EXERCISE PROMPT →
Look through the material below and give the number of lines where the string "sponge" occurs, with nothing added.

PROVIDED DATA →
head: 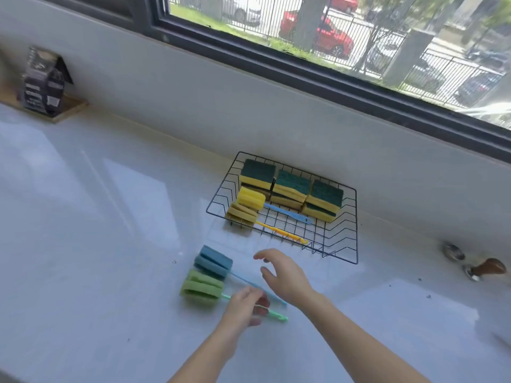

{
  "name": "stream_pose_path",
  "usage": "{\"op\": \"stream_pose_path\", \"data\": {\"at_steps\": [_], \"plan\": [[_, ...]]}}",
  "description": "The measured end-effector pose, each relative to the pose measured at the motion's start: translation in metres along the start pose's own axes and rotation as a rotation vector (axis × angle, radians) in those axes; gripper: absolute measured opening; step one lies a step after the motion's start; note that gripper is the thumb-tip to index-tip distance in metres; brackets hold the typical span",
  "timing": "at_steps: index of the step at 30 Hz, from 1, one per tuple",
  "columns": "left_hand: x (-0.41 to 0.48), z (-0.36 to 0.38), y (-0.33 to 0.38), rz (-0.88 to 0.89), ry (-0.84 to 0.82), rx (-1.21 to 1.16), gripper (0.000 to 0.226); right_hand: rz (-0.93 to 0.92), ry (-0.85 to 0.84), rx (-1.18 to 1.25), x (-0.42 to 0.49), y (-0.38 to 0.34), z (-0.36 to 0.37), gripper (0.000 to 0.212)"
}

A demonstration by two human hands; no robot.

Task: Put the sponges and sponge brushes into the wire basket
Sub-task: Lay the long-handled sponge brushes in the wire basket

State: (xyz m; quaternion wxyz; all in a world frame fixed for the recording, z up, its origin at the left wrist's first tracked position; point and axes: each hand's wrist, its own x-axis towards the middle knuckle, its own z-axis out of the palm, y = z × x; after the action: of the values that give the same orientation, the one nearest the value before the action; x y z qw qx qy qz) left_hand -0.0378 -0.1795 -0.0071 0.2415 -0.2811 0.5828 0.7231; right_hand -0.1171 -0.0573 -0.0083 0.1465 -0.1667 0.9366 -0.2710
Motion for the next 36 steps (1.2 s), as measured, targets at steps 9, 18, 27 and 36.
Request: {"op": "stream_pose_path", "data": {"at_steps": [9,18,27,36], "plan": [[-0.012,-0.019,-0.04,-0.176,0.124,-0.496,0.031,0.256,-0.187,0.133,-0.029,-0.007,0.046,0.036],[-0.016,-0.021,-0.054,-0.181,0.141,-0.616,0.025,0.296,-0.175,0.058,-0.056,-0.006,0.05,0.03],[-0.014,-0.011,-0.056,-0.158,0.215,-0.519,0.007,0.338,-0.183,0.057,-0.061,0.003,0.047,0.024],[0.002,-0.016,-0.052,-0.036,0.154,-0.255,0.019,0.351,-0.185,0.034,-0.055,-0.004,0.057,0.008]]}}
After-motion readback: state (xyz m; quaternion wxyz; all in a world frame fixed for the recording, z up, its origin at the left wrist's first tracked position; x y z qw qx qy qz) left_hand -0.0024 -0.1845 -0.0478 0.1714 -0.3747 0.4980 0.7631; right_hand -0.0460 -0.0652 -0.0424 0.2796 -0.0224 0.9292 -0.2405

PROBLEM SOLUTION →
2